Luky Alfirman, Direktur Jenderal Perimbangan Keuangan, menjelaskan bahwa pembicaraan kembali mengenai dana yang mengendap di bank hanyalah sebagai pengingat kepada para kepala daerah agar segera mencairkannya untuk menggerakkan perekonomian di wilayah tersebut.
Luky menegaskan bahwa tidak ada penekanan khusus, namun mereka selalu mengingatkan kepada daerah untuk langsung mentransfer dana tersebut agar dapat menggerakkan perekonomian lokal. Ini sebagai upaya mengingatkan bahwa masih ada dana yang cukup besar yang tersimpan di perbankan daerah.
Dia juga mengakui bahwa pada awal tahun, pencairan dana daerah memang tidak bisa langsung dilakukan hingga habis. Namun, dia menekankan bahwa jumlahnya saat ini terlalu tinggi untuk hanya mengendap di bank. Menurutnya, hal ini harus mendorong daerah untuk melakukan belanja lebih banyak lagi, karena hal itu juga akan memberikan stimulus pada perekonomian daerah.

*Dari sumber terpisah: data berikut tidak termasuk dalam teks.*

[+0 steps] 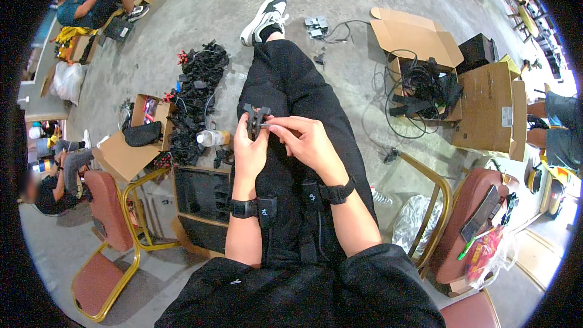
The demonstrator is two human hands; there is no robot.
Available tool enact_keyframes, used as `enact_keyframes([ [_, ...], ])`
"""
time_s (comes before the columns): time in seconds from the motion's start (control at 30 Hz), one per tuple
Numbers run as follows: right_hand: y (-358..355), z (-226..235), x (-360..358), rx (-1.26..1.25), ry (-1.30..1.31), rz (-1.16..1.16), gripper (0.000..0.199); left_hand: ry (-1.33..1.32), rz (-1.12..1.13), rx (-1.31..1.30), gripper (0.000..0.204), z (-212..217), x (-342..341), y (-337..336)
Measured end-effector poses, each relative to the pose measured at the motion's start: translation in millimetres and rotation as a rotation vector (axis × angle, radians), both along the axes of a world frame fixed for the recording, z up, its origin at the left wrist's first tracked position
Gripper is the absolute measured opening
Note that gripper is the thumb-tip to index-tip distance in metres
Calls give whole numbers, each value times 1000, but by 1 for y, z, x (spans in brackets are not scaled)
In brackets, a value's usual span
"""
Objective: Assemble small mechanical or electronic parts using hands and a small pin/tool.
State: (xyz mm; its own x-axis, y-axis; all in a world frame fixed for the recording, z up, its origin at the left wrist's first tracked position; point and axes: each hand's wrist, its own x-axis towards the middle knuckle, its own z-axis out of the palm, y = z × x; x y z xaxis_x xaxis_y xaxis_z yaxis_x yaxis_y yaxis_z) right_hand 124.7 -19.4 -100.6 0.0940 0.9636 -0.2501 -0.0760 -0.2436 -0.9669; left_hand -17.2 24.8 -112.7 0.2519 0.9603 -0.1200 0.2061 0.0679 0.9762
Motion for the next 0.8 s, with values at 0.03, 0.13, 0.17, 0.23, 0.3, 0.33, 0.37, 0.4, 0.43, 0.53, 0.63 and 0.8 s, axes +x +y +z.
enact_keyframes([
  [0.03, 0, 0, 0, -4, -7, 8, 19, -32, 13, 15, 20, -3, 1, 0],
  [0.13, -1, -4, 0, 337, -283, 2, 21, -111, 46, -34, 20, -11, -1, -1],
  [0.17, 1, -5, 0, 342, -280, 3, 21, -159, 65, -103, 23, -14, -2, 0],
  [0.23, 0, -6, 2, 497, -367, -10, 19, -140, 58, -114, 24, -14, -2, 0],
  [0.3, 1, -12, 2, 515, -368, -19, 17, -119, 52, -126, 24, -14, -2, 1],
  [0.33, 2, -13, 2, 533, -368, -30, 16, -127, 52, -129, 24, -13, -2, 1],
  [0.37, 0, -13, 2, 533, -367, -30, 16, -136, 51, -133, 24, -12, -2, 0],
  [0.4, -2, -12, 1, 286, -139, 1, 15, -136, 52, -133, 24, -12, -2, 0],
  [0.43, -3, -12, 0, 36, 88, 30, 14, -135, 56, -137, 24, -12, -2, 0],
  [0.53, -2, -12, 2, -12, 90, -18, 15, -137, 55, -146, 24, -12, -2, 1],
  [0.63, -2, -10, 3, 266, -145, -16, 14, -147, 50, -149, 24, -11, -3, 1],
  [0.8, 0, -3, 3, 412, -356, -27, 13, -187, 49, -169, 24, -14, -3, 1],
])
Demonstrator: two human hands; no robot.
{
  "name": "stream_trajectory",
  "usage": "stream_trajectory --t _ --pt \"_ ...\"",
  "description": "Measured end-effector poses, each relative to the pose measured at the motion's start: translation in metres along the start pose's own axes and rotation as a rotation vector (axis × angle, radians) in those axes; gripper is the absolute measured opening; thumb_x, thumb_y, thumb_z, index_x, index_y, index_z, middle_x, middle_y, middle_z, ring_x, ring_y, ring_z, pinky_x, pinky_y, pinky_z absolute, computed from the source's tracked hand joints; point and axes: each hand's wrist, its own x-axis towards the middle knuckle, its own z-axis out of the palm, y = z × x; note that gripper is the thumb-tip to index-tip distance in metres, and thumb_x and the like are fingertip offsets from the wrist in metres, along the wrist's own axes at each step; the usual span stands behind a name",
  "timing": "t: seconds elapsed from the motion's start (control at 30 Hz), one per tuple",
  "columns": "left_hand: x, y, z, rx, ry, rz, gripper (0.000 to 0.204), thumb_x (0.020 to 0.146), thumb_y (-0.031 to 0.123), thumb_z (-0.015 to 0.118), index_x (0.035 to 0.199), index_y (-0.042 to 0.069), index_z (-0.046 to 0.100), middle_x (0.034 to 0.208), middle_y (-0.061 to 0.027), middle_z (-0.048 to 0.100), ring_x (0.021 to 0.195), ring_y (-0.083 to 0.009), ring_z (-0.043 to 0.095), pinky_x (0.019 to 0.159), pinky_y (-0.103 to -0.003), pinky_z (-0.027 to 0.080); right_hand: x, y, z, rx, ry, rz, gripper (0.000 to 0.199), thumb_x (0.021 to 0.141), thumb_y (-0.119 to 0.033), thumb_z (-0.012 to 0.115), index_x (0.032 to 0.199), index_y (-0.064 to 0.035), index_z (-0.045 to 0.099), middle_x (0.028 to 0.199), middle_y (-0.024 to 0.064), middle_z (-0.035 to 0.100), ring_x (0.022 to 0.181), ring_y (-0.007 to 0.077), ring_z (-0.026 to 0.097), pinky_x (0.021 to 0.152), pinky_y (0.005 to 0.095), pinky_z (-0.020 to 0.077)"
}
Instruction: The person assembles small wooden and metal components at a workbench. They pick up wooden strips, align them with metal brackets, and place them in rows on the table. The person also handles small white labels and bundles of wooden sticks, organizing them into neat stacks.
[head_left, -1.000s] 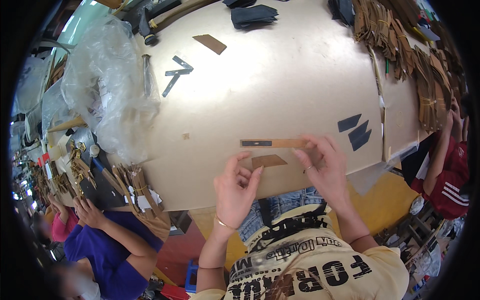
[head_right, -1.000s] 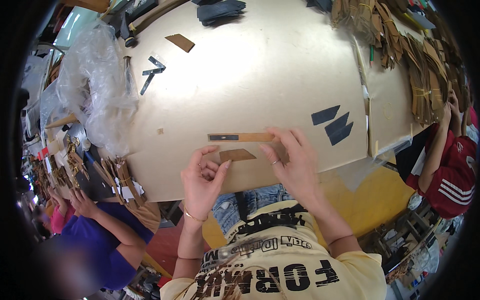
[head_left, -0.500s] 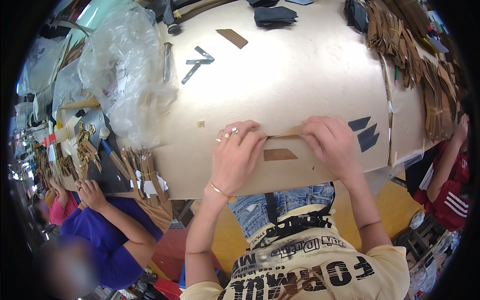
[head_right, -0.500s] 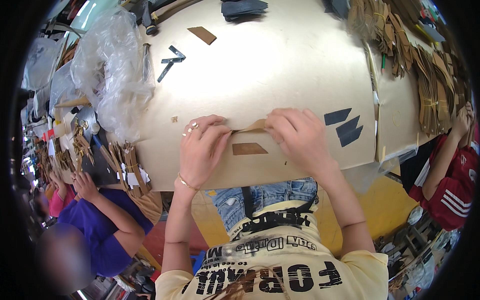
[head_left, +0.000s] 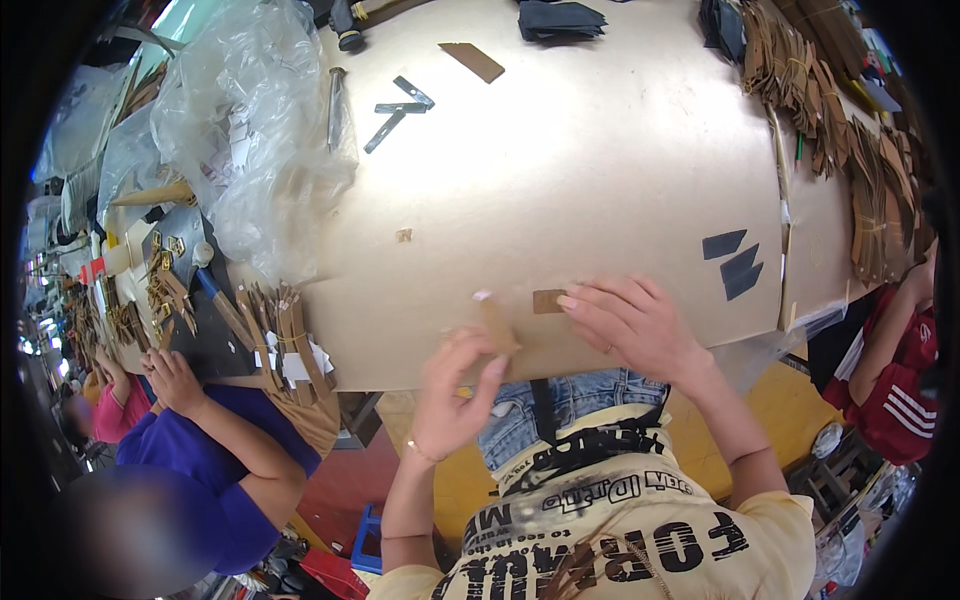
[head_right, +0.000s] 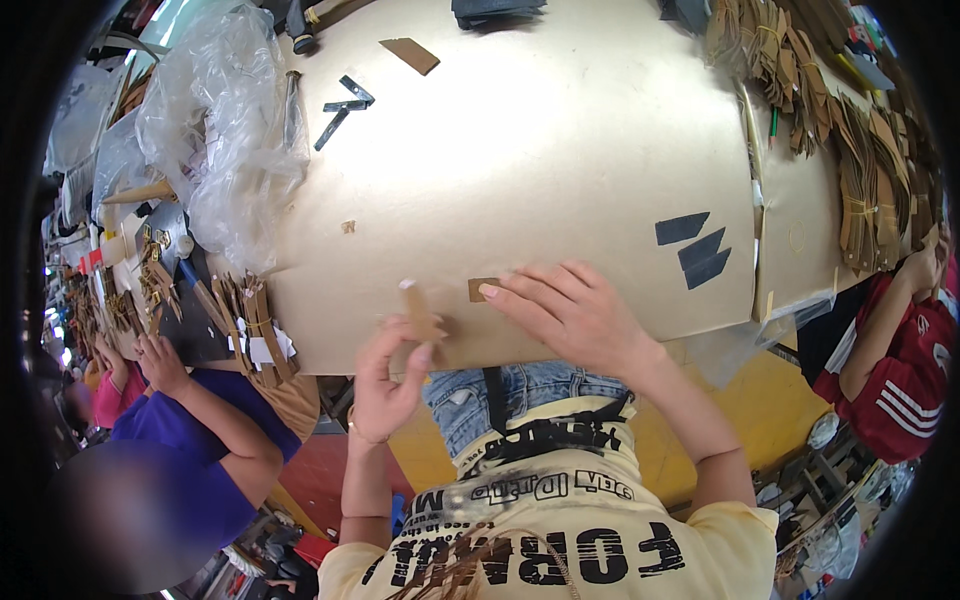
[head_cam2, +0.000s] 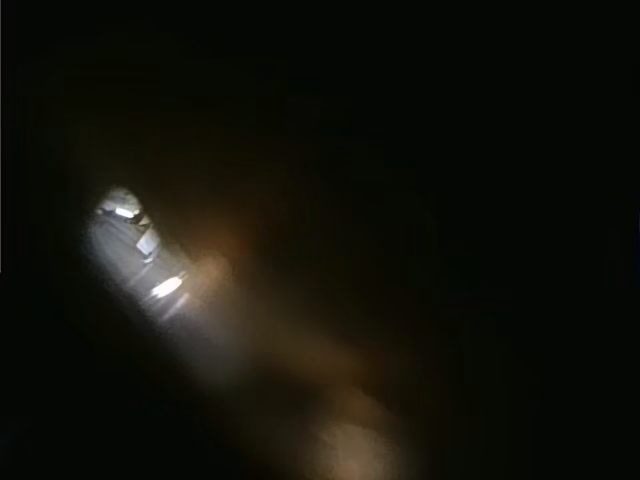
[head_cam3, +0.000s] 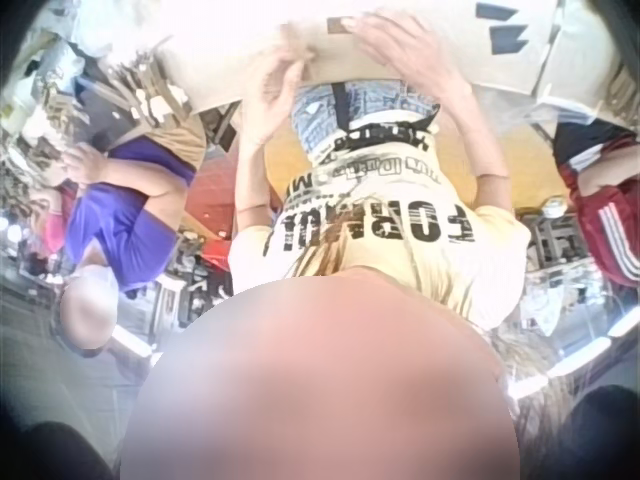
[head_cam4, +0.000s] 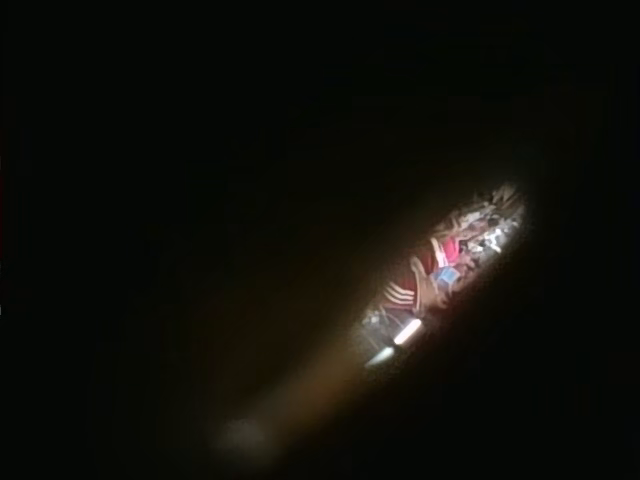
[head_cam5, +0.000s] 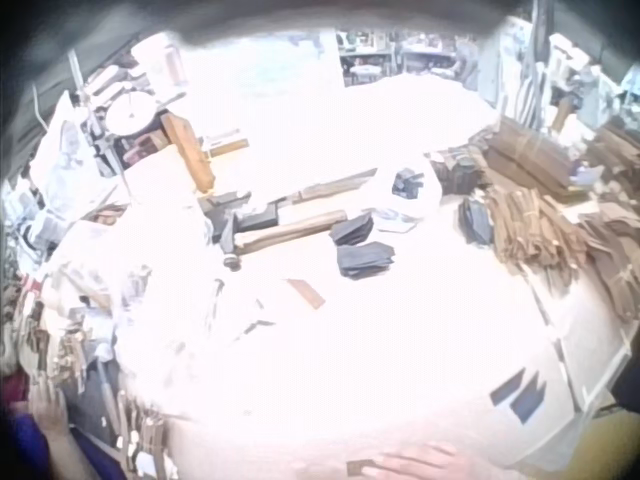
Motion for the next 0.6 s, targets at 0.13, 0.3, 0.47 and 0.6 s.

Pencairan Dana Pemerintah Daerah Jadi Fokus Utama?
Luky juga mengingatkan bahwa mekanisme belanja yang besar pada awal tahun, atau yang dikenal sebagai frontloading, sebenarnya menjadi bagian dari penilaian untuk memberikan insentif kepada daerah melalui instrumen fiskal. Oleh karena itu, jika prosesnya lambat, maka penilaian tidak akan baik.
Dilihat dari tren empat tahun terakhir, dana pemerintah daerah yang tersimpan di perbankan memang cukup tinggi. Contohnya, pada bulan Maret 2023, jumlahnya mencapai Rp 196,57 triliun dari Rp 169,82 triliun pada Januari 2023. Kemudian pada bulan Maret 2022, mencapai Rp 202,35 triliun dari Rp 157,97 triliun pada Januari 2022.
Mayoritas komposisi dana di perbankan tersebut berupa giro sebesar 79,32%. Sementara sisanya terdiri dari deposito sebesar 17,61% dan tabungan hanya sebesar 3,07%.
Menurut Sri Mulyani, komposisi ini menunjukkan bahwa dana pemerintah daerah di bank sebagian besar disiapkan untuk pembayaran belanja daerah atau operasional, karena giro merupakan jenis dana yang likuiditasnya tinggi.
Meskipun demikian, Sri Mulyani tetap menekankan pentingnya untuk terus mendorong akselerasi belanja daerah agar anggaran pendapatan dan belanja daerah (APBD) mampu memberikan stimulus bagi perekonomian daerah.
Optimalkan Pencairan Dana Pemerintah Daerah: Pentingnya Akselerasi Belanja untuk Stimulus Ekonomi Lokal
Dana pemerintah daerah yang tersimpan di perbankan telah mencapai angka yang cukup signifikan, mencatatkan peningkatan dari tahun ke tahun. Meskipun demikian, masih ada tantangan terkait pencairan dana tersebut, terutama pada awal tahun. Luky Alfirman menegaskan bahwa langkah-langkah frontloading atau belanja besar-besaran di awal tahun perlu menjadi fokus, sebagai bagian dari penilaian untuk pemberian insentif daerah melalui instrumen fiskal.
Pentingnya memastikan akselerasi belanja daerah untuk mendukung stimulus ekonomi lokal tidak bisa diabaikan. Oleh karena itu, terus mendorong pencairan dana dan penggunaannya secara efisien menjadi kunci dalam memaksimalkan kontribusi anggaran pendapatan dan belanja daerah (APBD) bagi pertumbuhan ekonomi regional.